▸ **What this task involves**
Pull each line containing "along" from the data.

▸ **Available data**
--- --- ---

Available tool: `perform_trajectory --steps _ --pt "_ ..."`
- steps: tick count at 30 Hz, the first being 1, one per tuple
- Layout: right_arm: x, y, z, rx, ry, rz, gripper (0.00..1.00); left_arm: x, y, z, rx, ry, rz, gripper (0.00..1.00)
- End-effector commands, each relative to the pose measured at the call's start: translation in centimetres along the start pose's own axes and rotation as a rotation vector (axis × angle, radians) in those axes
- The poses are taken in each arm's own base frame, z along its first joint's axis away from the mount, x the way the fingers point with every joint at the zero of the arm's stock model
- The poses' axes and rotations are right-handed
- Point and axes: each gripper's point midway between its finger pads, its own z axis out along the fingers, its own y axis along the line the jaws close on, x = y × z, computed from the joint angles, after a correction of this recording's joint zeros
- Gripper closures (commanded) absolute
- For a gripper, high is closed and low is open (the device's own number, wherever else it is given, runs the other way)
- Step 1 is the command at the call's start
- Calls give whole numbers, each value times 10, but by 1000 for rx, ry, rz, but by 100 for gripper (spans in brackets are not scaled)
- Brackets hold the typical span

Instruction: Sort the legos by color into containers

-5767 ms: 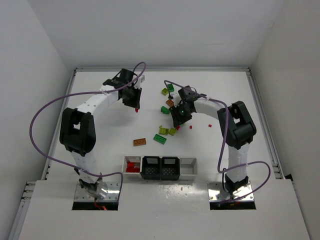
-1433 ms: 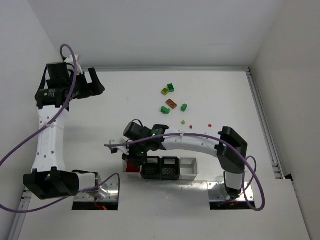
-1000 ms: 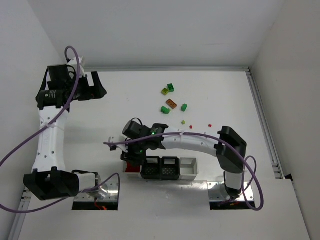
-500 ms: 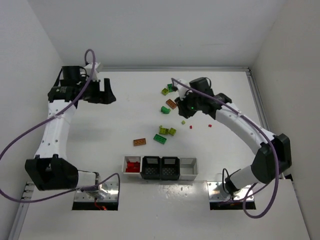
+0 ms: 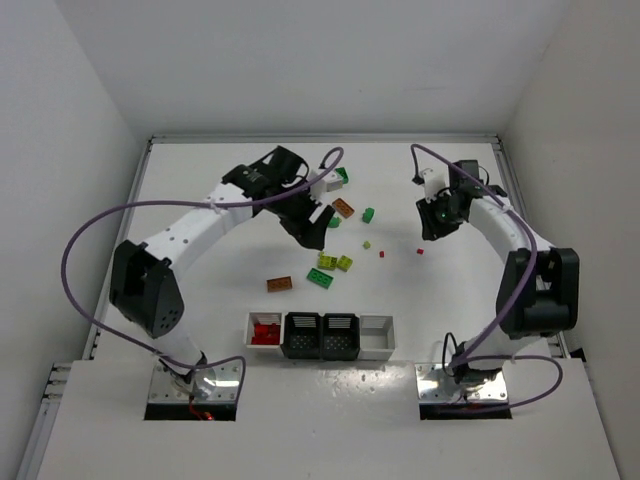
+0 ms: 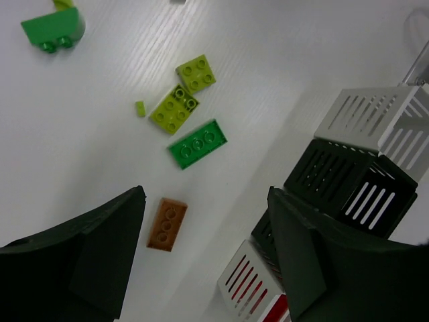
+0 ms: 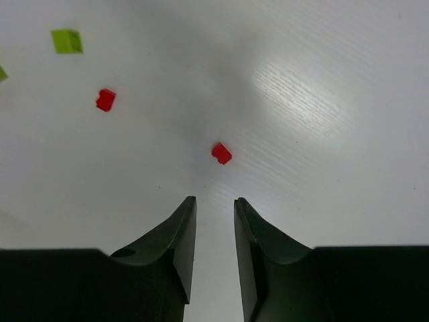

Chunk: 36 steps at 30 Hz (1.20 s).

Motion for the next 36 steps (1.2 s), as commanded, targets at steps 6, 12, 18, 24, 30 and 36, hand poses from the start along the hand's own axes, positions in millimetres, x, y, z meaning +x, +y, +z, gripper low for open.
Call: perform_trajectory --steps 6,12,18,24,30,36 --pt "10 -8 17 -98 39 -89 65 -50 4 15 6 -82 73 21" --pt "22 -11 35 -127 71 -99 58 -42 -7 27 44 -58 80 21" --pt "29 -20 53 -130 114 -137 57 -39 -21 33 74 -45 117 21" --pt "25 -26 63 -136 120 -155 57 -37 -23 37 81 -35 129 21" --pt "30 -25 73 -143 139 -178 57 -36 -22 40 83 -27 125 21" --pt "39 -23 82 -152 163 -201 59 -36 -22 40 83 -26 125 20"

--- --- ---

▸ **Answer box**
- End-effector commands, each relative to the pose measured at the call's start: translation in centimetres along the start pose's own axes and rotation as a rotation vector (axis × angle, radians) in those axes
- The poses are taken in each arm's own base frame, z along its first joint's axis away from the mount, x the way the fingers point with every joint at the zero of the arm's stock model
- Point and axes: each gripper's point midway between its finger pads, its own z axis out along the fingers, its own y axis along the line the jaws close on, x = y × z, computed from the joint angles, after a correction of this recording's joint zeros
Motion for the next 36 steps (1.2 s), as commanded, targets at steps 6, 12, 18, 24, 30 and 36, hand poses from the start along the hand's own axes, positions in millimetres, x, y, z meaning +x, +y, +z, gripper low for open.

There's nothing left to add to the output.